L’aborto selettivo è discriminazione

Da quando sarebbe una battaglia progressista avallare l’eliminazione delle femmine in nome dei diritti delle donne? Il terrore della sinistra di vedere introdotte «furtivamente» restrizioni all’aborto si avvale dell’allarme discriminazione, e il risultato è un capolavoro di incongruenza.

A definire «discriminazione» la soppressione dei feti femmine sono da dieci anni le maggiori agenzie delle Nazioni Unite, dall’Oms all’Unicef (non la conservatrice Cathay Wagantall), che in un report storico hanno espresso una durissima condanna della selezione di genere: 140 milioni le vittime di questa discriminazione, donne “scomparse” prima di venire alla luce. Un report aggiornato, come ricorda Michael Cook su Bioedge, dal Fondo per la popolazione dell’Onu (Unfpa) che lo scorso anno ha denunciato un aumento della selezione del sesso «allarmante in quanto riflette il persistente basso status di donne e ragazze. Il conseguente squilibrio di genere ha anche un effetto dannoso sulle società. Al fenomeno sono già stati collegati casi di aumento della violenza sessuale e della tratta di esseri umani».

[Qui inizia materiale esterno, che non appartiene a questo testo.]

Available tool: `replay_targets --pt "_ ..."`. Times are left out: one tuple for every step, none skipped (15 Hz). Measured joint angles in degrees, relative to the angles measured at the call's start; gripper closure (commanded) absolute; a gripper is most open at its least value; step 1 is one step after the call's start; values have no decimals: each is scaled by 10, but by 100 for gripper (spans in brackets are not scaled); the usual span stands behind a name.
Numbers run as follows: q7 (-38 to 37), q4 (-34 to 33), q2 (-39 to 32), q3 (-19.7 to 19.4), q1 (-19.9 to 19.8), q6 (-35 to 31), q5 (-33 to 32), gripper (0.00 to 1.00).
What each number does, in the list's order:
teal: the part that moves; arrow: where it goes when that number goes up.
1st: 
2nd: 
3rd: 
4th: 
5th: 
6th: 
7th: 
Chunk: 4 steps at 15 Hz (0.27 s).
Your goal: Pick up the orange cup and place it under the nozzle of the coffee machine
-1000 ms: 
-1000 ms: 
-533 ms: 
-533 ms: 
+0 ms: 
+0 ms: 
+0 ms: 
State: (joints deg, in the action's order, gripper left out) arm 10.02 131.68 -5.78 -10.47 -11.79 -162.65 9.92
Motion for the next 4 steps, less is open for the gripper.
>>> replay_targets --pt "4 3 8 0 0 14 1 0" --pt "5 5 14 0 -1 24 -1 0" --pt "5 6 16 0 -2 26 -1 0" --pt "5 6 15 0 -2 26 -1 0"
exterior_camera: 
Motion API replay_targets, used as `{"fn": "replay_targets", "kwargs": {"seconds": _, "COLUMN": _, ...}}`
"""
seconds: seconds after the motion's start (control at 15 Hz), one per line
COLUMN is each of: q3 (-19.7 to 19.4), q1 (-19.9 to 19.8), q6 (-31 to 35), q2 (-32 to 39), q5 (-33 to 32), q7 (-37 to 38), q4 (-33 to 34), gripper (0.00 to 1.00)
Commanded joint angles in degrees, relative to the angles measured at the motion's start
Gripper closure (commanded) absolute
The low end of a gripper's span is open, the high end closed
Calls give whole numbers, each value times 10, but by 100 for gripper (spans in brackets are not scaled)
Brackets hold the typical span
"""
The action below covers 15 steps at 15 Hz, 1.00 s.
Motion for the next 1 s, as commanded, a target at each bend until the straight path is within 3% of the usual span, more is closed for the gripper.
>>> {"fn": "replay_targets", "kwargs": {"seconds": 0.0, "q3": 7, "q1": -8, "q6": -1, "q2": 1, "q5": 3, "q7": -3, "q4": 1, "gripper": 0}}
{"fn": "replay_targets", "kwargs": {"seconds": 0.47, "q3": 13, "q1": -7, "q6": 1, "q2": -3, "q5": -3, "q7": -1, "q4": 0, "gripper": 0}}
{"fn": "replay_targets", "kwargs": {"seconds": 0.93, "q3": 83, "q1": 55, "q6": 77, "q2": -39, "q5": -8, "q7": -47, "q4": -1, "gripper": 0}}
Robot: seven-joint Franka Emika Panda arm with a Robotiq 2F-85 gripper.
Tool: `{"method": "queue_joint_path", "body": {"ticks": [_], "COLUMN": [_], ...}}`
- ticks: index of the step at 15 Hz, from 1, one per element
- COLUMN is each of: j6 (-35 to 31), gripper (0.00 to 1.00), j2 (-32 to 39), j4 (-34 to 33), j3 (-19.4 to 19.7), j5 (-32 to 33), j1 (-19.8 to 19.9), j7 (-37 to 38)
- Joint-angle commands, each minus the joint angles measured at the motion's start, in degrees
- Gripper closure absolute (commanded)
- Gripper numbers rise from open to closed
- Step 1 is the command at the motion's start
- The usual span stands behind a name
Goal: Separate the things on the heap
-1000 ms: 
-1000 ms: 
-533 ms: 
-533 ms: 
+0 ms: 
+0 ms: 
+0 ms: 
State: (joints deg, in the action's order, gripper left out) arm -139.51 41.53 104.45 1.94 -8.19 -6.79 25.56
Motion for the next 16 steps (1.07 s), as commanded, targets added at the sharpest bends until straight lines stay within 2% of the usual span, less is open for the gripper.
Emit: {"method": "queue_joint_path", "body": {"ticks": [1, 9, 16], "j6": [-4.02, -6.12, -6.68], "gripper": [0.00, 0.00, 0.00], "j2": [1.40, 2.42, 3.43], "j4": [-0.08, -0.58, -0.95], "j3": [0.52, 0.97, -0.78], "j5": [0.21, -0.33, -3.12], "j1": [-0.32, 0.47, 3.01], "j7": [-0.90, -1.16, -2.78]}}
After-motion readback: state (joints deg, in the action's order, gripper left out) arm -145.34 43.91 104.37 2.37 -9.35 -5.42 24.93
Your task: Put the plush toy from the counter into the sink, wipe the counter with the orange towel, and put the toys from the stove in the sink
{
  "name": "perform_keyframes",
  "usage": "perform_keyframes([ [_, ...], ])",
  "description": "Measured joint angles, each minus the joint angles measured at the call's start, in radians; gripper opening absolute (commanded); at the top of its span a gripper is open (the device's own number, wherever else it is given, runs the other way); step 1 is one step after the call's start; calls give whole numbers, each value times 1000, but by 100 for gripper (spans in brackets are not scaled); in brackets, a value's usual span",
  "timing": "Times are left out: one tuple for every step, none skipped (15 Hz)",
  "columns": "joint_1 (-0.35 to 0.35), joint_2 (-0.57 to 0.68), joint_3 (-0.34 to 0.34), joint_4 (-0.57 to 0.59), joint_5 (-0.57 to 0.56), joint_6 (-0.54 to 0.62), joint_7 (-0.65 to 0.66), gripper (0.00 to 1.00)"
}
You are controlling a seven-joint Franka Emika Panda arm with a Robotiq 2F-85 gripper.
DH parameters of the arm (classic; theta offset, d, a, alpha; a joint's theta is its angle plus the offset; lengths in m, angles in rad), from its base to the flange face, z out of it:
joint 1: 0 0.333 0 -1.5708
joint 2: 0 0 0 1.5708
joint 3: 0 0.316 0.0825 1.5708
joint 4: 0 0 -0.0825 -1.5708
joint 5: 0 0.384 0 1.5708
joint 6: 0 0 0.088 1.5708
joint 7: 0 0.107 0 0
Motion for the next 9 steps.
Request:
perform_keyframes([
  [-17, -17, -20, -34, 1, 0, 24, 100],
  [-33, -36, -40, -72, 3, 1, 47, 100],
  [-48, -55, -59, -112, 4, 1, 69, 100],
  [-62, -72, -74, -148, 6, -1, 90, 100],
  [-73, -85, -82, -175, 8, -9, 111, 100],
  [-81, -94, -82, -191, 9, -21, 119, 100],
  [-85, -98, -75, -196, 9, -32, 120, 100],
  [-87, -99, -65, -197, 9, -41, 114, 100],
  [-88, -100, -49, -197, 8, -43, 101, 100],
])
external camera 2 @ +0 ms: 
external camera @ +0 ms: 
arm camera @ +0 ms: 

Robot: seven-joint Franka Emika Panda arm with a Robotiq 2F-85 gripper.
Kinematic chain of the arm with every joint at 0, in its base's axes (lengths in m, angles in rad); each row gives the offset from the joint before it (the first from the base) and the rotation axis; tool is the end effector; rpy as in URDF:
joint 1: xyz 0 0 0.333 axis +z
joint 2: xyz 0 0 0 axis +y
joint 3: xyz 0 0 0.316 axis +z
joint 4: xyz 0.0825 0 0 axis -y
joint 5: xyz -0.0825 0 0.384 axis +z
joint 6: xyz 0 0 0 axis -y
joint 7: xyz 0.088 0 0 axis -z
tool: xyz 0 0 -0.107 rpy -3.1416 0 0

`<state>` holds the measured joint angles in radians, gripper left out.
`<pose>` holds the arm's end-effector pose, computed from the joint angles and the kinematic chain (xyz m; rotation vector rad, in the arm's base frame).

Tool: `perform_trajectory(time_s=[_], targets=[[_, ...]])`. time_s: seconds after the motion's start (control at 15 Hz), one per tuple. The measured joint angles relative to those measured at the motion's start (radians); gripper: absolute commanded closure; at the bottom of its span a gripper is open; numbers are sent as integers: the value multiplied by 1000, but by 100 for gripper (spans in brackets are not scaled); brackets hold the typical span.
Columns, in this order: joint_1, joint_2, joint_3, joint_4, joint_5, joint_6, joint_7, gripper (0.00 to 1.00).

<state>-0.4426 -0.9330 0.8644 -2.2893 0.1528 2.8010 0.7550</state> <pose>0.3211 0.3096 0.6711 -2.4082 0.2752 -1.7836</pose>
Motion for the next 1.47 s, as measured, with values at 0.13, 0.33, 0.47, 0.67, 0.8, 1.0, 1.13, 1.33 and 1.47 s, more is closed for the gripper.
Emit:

22 milioni di “scomparse” in India

Un fenomeno dal peso e contorni terrificanti in India, dove un recente studio di Lancet ha certificato che in trent’anni l’aborto selettivo ha fatto sparire 22 milioni di bambine. Tempi ve ne aveva parlato qui: un numero esorbitante, «una delle forme più gravi di discriminazione di genere», la definisce lo studio, in aumento del 60 per cento, soprattutto «nelle famiglie più ricche ed educate».

Sono passati oltre dieci anni dalla prima denuncia dell’Economist, quattro dall’editoriale in cui scriveva: «L’esperimento demografico dell’Asia ha avuto conseguenze disastrose. Sicuramente non lo ripeterà». Non è stato così, e lo scorso anno abbiamo dovuto registrare il folle dato di Adf International: «Ogni giorno 7.000 bambine vengono abortite in India solo perché sono femmine e non maschi». Tutti ricordiamo la notizia dei “villaggi senza bambine” e le denunce dei giornali, in primis Repubblica, del fenomeno dei «femminicidi per “aborto preventivo», la prospettiva di un «genocidio di genere» e «record negativi che non riguardano soltanto gli stati più poveri e tradizionalisti».

L’ipocrisia sull’aborto

Ci siamo chiesti allora come potesse convivere la denuncia ad alta voce dell’aborto selettivo con quella delle stesse Nazioni Unite che in seguito all’interruzione dei programmi di pianificazione famigliare dovute al Covid lanciavano l’allarme su “sette milioni di gravidanze indesiderate in tutto il mondo” e la preoccupazione del Nyt per l’accesso alle interruzioni di gravidanza proprio in India.

Ci siamo chiesti se l’eliminazione di un bambino tramutasse in “libera scelta” solo in caso di aborto libero, accessibile e benedetto dalle Nazioni Unite. Ora il Canada, così emancipato dagli orrendi stereotipi, dall’incultura e dalla fragilità economica imputata alla selezione di genere nelle province indiane conferma che non a causa di ignoranza si ammazza una bambina in utero. Si ammazza perché è “libera scelta”.